A Memorable Return

My 20-year-old youngest son Griffin and I hunted a flooded rice blind just outside Sutter refuge on Friday, ending his 3-year absence from duck hunting. We had hunted Wister, San Jacinto or a Wilderness Unlimited pond together almost weekly during the season from the time he was 11, but then college, a full-time job, and my relocation to Northern California changed that.

Me and my son Griff, 20, together again in the blind.

Me and my son Griff, 20, together again in the blind.

With no good rezzies for the few days he’d be visiting, I was glad I’d booked a hunt with River Valley Outfitters. We met up with owner Greg Galli at 5:15am and were soon tossing the blind bag, guns, and ourselves onto the stout little Argo ATV for the ride down the dike and across the water to our blind. With no long walk pushing a gear-laden cart or trudging out through a mud-bottom pond , and with heaters in the spacious pit blind — which was already beautifully brushed up and camouflaged, with many dozens of decoys already out — it didn’t take long for Griff to comment “Wow Dad, this isn’t like our usual hunts, this is vacation huntin’!”

Absolutely, and so far, so good. Now I just hoped that this hunt wouldn’t be like most of my rice and refuge hunts this season, where I never even raised my gun. On the way to the blind, we had scared up a few hundred ducks, which was a good sign, but I’d seen other pre-dawn lift offs before — and they’d been the only ducks sighted those days.

It’s always a good day in the blind, and good to be camo’d up alongside the baby of the family once again. But the east started to glow with me holding my breath and praying that Griff’s first time back would be a memorable one. That little prayer was answered when a lone Wigeon came straight at us out of the mist and rain and was felled by one shot from each of us — what we’ve long called the “cone of death,” where that we get the duck is what’s important, not who got it.

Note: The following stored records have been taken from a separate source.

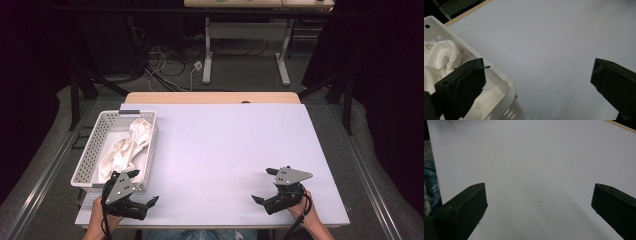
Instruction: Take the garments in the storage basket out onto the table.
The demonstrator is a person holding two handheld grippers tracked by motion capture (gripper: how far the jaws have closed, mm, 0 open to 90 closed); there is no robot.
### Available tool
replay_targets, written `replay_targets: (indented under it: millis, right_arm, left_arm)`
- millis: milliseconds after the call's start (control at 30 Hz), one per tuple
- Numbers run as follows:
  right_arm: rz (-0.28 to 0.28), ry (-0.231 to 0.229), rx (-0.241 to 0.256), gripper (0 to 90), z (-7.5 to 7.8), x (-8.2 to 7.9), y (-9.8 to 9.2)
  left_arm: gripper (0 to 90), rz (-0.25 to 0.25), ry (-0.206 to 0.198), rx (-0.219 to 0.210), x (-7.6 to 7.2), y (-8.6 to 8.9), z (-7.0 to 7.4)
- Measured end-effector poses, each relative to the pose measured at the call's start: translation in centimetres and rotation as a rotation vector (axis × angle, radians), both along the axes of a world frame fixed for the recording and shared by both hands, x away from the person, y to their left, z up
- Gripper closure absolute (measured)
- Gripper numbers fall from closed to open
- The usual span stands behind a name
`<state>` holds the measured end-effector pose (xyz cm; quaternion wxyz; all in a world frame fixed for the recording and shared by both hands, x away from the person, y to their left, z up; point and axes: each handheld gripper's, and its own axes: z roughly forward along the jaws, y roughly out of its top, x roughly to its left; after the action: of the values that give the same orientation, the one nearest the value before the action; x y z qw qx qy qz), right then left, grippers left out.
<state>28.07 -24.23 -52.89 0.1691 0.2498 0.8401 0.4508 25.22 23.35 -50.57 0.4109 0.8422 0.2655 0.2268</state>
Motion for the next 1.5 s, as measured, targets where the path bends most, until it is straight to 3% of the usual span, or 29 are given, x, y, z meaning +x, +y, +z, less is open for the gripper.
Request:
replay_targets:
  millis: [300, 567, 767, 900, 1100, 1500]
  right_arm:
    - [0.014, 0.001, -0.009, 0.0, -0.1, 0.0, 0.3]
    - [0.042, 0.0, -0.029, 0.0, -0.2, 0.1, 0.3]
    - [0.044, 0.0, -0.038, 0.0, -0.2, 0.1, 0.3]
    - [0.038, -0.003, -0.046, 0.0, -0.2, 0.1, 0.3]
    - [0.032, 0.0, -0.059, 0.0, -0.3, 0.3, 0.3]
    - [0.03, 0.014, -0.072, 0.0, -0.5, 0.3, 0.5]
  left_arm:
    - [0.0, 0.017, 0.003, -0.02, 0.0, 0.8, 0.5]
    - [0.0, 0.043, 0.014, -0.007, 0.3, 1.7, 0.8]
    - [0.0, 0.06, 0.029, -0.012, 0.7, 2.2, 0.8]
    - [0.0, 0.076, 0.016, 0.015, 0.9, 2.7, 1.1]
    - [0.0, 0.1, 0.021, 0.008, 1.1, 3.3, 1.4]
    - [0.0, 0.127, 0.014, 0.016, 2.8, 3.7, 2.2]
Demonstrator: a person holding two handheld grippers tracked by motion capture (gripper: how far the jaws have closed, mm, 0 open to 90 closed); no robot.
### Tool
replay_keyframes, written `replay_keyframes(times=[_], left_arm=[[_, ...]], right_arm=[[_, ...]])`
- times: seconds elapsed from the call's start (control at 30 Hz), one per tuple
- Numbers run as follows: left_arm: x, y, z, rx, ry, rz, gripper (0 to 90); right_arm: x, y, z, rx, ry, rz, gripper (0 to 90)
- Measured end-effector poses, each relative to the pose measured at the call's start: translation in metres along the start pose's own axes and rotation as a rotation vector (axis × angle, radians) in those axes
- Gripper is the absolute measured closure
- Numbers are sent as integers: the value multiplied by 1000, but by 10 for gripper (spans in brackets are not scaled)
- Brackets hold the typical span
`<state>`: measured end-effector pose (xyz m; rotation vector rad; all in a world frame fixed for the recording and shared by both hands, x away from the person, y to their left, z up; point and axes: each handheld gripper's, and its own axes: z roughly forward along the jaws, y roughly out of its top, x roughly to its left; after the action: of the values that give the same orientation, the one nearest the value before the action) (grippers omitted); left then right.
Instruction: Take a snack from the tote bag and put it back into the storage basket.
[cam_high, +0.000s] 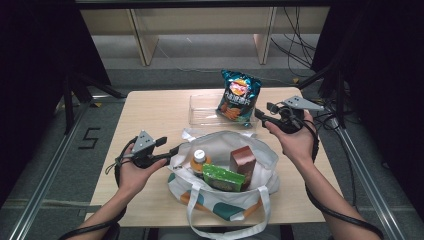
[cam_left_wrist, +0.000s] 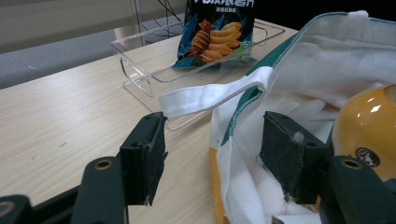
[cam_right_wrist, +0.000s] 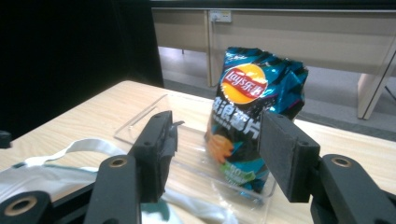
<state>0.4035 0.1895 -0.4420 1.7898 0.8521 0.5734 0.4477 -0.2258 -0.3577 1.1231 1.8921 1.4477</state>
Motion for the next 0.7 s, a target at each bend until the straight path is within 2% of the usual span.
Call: replay_keyframes(times=[0.07, 0.2, 0.23, 0.27, 0.43, 0.47, 0.7], left_arm=[[0, 0, -1, 1, 4, -4, 393], [1, 0, -1, 1, 7, -2, 393], [1, 0, -1, 1, 7, -3, 393], [0, 0, -1, 1, 7, -2, 393], [1, 1, -1, -6, 5, -3, 394], [1, 1, -2, -3, 11, -6, 394], [1, 0, -1, -10, 5, -4, 394]], right_arm=[[5, -2, -5, 8, 5, 31, 456], [13, -7, -13, 7, 27, 22, 451], [14, -9, -14, 4, 46, 8, 449], [18, -9, -17, 13, 43, 18, 447], [28, -14, -27, -3, 57, -8, 430], [31, -15, -29, 1, 60, 7, 427], [44, -24, -42, -1, 80, 27, 405]])
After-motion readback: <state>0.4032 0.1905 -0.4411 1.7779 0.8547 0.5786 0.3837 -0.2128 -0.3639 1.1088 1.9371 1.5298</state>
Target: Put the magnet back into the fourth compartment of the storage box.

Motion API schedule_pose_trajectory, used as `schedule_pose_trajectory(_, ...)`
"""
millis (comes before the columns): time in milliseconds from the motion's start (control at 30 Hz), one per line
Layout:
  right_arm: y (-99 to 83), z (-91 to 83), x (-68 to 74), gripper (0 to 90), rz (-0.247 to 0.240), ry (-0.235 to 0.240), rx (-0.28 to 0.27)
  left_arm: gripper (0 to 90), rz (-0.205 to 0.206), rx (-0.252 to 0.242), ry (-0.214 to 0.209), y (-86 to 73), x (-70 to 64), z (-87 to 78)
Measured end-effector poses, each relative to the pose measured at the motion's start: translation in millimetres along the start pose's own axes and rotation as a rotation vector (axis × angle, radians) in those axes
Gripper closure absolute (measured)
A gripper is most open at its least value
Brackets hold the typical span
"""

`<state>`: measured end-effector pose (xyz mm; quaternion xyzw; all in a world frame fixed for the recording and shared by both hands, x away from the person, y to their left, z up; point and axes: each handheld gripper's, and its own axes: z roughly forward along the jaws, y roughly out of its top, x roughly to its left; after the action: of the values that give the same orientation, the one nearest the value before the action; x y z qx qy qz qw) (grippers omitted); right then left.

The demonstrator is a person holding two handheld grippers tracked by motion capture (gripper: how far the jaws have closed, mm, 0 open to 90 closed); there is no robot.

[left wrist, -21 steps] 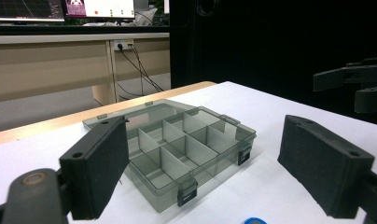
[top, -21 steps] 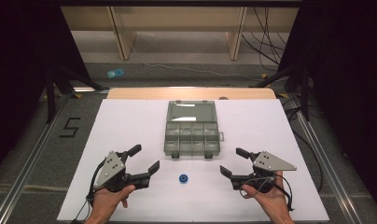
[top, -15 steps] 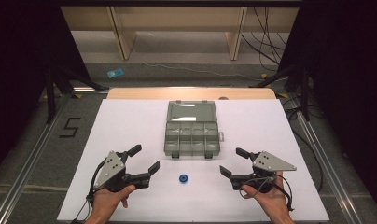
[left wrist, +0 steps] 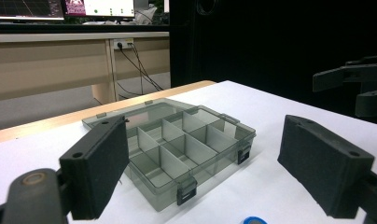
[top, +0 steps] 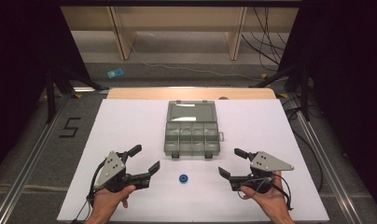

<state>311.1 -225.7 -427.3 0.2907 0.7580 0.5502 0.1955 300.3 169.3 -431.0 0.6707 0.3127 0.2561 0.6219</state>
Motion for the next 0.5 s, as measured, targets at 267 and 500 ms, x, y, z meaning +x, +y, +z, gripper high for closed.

Me and Griff at Kern, 2006

Me and Griff at Kern, 2006

The rest of the morning unfolded much the same way, with a single or a pair drifting in to the decoys, or a swarm checking us out in a quick fly by every half hour or so. Most of the time we’d drop one or two. And in between, we were treated to watching huge clusters of ducks — by the hundreds — making their way from feeding back to Sutter’s closed zone. It was good to see Griff taking birds again, after so long away from a shotgun. So much has changed since our first duck hunt together nine years ago, but really, the essence of it is the same. There we were, once again both eagerly watching the skies, eating the same blind snacks as always, working like a team, marveling at the same sights and sounds.

Around 11am, the cold rain had done its work, and satisfied with the day and our bounty of birds, we decided to head back. It was a great hunt, unique and special and important, yet so happily familiar. A memorable return to a place we never really left.

~ by zenhunter on December 22, 2012.